(Saved data entries)
════════════════════
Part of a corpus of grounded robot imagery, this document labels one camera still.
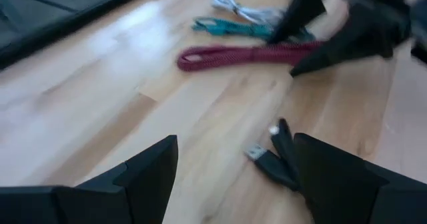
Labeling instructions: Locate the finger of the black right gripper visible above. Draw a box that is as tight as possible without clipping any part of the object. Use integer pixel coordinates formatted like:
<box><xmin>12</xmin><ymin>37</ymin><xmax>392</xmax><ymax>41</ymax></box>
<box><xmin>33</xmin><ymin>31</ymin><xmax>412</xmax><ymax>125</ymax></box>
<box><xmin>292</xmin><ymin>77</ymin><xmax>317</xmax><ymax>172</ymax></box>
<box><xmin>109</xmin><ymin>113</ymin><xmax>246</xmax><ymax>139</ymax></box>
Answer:
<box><xmin>266</xmin><ymin>0</ymin><xmax>330</xmax><ymax>45</ymax></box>
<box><xmin>290</xmin><ymin>2</ymin><xmax>412</xmax><ymax>77</ymax></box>

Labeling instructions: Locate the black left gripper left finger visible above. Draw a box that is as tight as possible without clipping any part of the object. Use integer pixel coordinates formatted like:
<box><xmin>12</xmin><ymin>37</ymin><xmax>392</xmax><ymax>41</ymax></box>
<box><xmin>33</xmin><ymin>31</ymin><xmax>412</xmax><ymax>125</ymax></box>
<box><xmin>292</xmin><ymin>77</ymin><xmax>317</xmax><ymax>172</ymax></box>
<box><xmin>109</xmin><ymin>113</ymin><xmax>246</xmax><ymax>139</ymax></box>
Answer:
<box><xmin>0</xmin><ymin>134</ymin><xmax>179</xmax><ymax>224</ymax></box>

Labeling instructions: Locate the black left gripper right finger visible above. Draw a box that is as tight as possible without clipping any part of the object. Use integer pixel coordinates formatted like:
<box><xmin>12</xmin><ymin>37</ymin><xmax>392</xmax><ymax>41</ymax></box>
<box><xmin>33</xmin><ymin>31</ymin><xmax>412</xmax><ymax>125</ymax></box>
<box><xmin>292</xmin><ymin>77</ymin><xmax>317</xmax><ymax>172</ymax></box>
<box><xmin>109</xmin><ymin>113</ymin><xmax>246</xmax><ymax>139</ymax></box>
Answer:
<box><xmin>293</xmin><ymin>132</ymin><xmax>427</xmax><ymax>224</ymax></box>

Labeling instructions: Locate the white braided USB-C cable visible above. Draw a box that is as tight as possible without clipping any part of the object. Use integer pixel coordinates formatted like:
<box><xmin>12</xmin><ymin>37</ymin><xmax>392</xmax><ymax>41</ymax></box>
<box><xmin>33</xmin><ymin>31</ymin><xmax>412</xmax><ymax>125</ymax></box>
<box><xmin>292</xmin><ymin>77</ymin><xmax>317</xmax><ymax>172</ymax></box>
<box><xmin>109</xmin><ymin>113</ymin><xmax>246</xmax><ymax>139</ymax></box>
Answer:
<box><xmin>209</xmin><ymin>0</ymin><xmax>286</xmax><ymax>25</ymax></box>

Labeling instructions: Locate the teal braided USB-C cable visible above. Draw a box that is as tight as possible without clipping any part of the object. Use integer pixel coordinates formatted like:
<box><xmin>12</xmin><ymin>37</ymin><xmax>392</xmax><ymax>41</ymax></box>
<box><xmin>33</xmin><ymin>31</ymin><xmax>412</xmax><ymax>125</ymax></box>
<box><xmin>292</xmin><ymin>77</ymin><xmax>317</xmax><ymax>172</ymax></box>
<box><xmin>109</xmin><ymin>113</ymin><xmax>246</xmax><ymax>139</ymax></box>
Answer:
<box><xmin>191</xmin><ymin>17</ymin><xmax>316</xmax><ymax>43</ymax></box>

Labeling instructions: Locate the red black braided USB-C cable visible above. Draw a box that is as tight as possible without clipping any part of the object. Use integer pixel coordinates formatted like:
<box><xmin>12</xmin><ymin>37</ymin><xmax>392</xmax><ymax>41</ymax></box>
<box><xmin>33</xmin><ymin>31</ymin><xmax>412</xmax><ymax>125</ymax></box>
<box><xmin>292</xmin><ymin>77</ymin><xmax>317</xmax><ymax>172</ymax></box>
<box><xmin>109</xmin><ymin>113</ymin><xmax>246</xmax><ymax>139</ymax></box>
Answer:
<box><xmin>176</xmin><ymin>40</ymin><xmax>324</xmax><ymax>73</ymax></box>

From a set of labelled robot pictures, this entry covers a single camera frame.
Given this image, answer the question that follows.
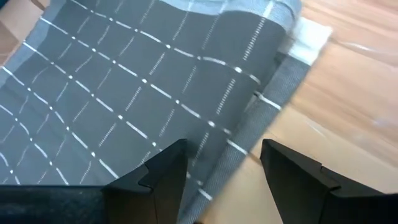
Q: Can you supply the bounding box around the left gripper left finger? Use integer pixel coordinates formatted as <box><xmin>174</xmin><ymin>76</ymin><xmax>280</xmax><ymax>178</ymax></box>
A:
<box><xmin>0</xmin><ymin>139</ymin><xmax>189</xmax><ymax>224</ymax></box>

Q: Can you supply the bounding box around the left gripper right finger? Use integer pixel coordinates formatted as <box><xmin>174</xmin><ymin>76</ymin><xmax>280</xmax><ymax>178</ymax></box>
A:
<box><xmin>260</xmin><ymin>139</ymin><xmax>398</xmax><ymax>224</ymax></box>

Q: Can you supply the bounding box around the grey checked towel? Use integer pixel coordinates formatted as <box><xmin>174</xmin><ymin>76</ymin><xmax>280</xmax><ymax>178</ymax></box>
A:
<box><xmin>0</xmin><ymin>0</ymin><xmax>333</xmax><ymax>224</ymax></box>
════════════════════
## Assignment:
A faithful, complete copy of the entries is required, without the pictures.

## Answer space:
Part of a corpus of grounded robot imagery, this document labels one camera still.
Labeling instructions: Locate the finger of the black right gripper visible above. Draw a box that is as tight as possible without clipping any part of the object. Use integer pixel coordinates formatted like:
<box><xmin>12</xmin><ymin>37</ymin><xmax>392</xmax><ymax>41</ymax></box>
<box><xmin>33</xmin><ymin>31</ymin><xmax>412</xmax><ymax>125</ymax></box>
<box><xmin>292</xmin><ymin>77</ymin><xmax>317</xmax><ymax>172</ymax></box>
<box><xmin>109</xmin><ymin>113</ymin><xmax>246</xmax><ymax>139</ymax></box>
Answer:
<box><xmin>266</xmin><ymin>0</ymin><xmax>330</xmax><ymax>45</ymax></box>
<box><xmin>290</xmin><ymin>2</ymin><xmax>412</xmax><ymax>77</ymax></box>

Labeling instructions: Locate the black left gripper left finger visible above. Draw a box that is as tight as possible without clipping any part of the object. Use integer pixel coordinates formatted like:
<box><xmin>12</xmin><ymin>37</ymin><xmax>392</xmax><ymax>41</ymax></box>
<box><xmin>33</xmin><ymin>31</ymin><xmax>412</xmax><ymax>125</ymax></box>
<box><xmin>292</xmin><ymin>77</ymin><xmax>317</xmax><ymax>172</ymax></box>
<box><xmin>109</xmin><ymin>113</ymin><xmax>246</xmax><ymax>139</ymax></box>
Answer:
<box><xmin>0</xmin><ymin>134</ymin><xmax>179</xmax><ymax>224</ymax></box>

Labeling instructions: Locate the black left gripper right finger visible above. Draw a box that is as tight as possible without clipping any part of the object. Use integer pixel coordinates formatted like:
<box><xmin>12</xmin><ymin>37</ymin><xmax>392</xmax><ymax>41</ymax></box>
<box><xmin>33</xmin><ymin>31</ymin><xmax>412</xmax><ymax>125</ymax></box>
<box><xmin>292</xmin><ymin>77</ymin><xmax>317</xmax><ymax>172</ymax></box>
<box><xmin>109</xmin><ymin>113</ymin><xmax>246</xmax><ymax>139</ymax></box>
Answer:
<box><xmin>293</xmin><ymin>132</ymin><xmax>427</xmax><ymax>224</ymax></box>

Labeling instructions: Locate the white braided USB-C cable visible above. Draw a box that is as tight as possible without clipping any part of the object. Use integer pixel coordinates formatted like:
<box><xmin>12</xmin><ymin>37</ymin><xmax>392</xmax><ymax>41</ymax></box>
<box><xmin>33</xmin><ymin>31</ymin><xmax>412</xmax><ymax>125</ymax></box>
<box><xmin>292</xmin><ymin>77</ymin><xmax>317</xmax><ymax>172</ymax></box>
<box><xmin>109</xmin><ymin>113</ymin><xmax>246</xmax><ymax>139</ymax></box>
Answer:
<box><xmin>209</xmin><ymin>0</ymin><xmax>286</xmax><ymax>25</ymax></box>

Labeling instructions: Locate the teal braided USB-C cable visible above. Draw a box that is as tight as possible without clipping any part of the object. Use integer pixel coordinates formatted like:
<box><xmin>12</xmin><ymin>37</ymin><xmax>392</xmax><ymax>41</ymax></box>
<box><xmin>33</xmin><ymin>31</ymin><xmax>412</xmax><ymax>125</ymax></box>
<box><xmin>292</xmin><ymin>77</ymin><xmax>317</xmax><ymax>172</ymax></box>
<box><xmin>109</xmin><ymin>113</ymin><xmax>246</xmax><ymax>139</ymax></box>
Answer:
<box><xmin>191</xmin><ymin>17</ymin><xmax>316</xmax><ymax>43</ymax></box>

Labeling instructions: Locate the red black braided USB-C cable visible above. Draw a box that is as tight as possible without clipping any part of the object. Use integer pixel coordinates formatted like:
<box><xmin>12</xmin><ymin>37</ymin><xmax>392</xmax><ymax>41</ymax></box>
<box><xmin>33</xmin><ymin>31</ymin><xmax>412</xmax><ymax>125</ymax></box>
<box><xmin>292</xmin><ymin>77</ymin><xmax>317</xmax><ymax>172</ymax></box>
<box><xmin>109</xmin><ymin>113</ymin><xmax>246</xmax><ymax>139</ymax></box>
Answer:
<box><xmin>176</xmin><ymin>40</ymin><xmax>324</xmax><ymax>73</ymax></box>

From a set of labelled robot pictures, this entry covers a single camera frame.
Given this image, answer the question that follows.
Q: Can you supply the bounding box around the left gripper left finger? Use integer pixel coordinates formatted as <box><xmin>174</xmin><ymin>76</ymin><xmax>280</xmax><ymax>178</ymax></box>
A:
<box><xmin>0</xmin><ymin>139</ymin><xmax>189</xmax><ymax>224</ymax></box>

Q: Can you supply the bounding box around the left gripper right finger? Use integer pixel coordinates formatted as <box><xmin>174</xmin><ymin>76</ymin><xmax>280</xmax><ymax>178</ymax></box>
A:
<box><xmin>260</xmin><ymin>139</ymin><xmax>398</xmax><ymax>224</ymax></box>

Q: Can you supply the bounding box around the grey checked towel? Use integer pixel coordinates formatted as <box><xmin>174</xmin><ymin>76</ymin><xmax>280</xmax><ymax>178</ymax></box>
A:
<box><xmin>0</xmin><ymin>0</ymin><xmax>333</xmax><ymax>224</ymax></box>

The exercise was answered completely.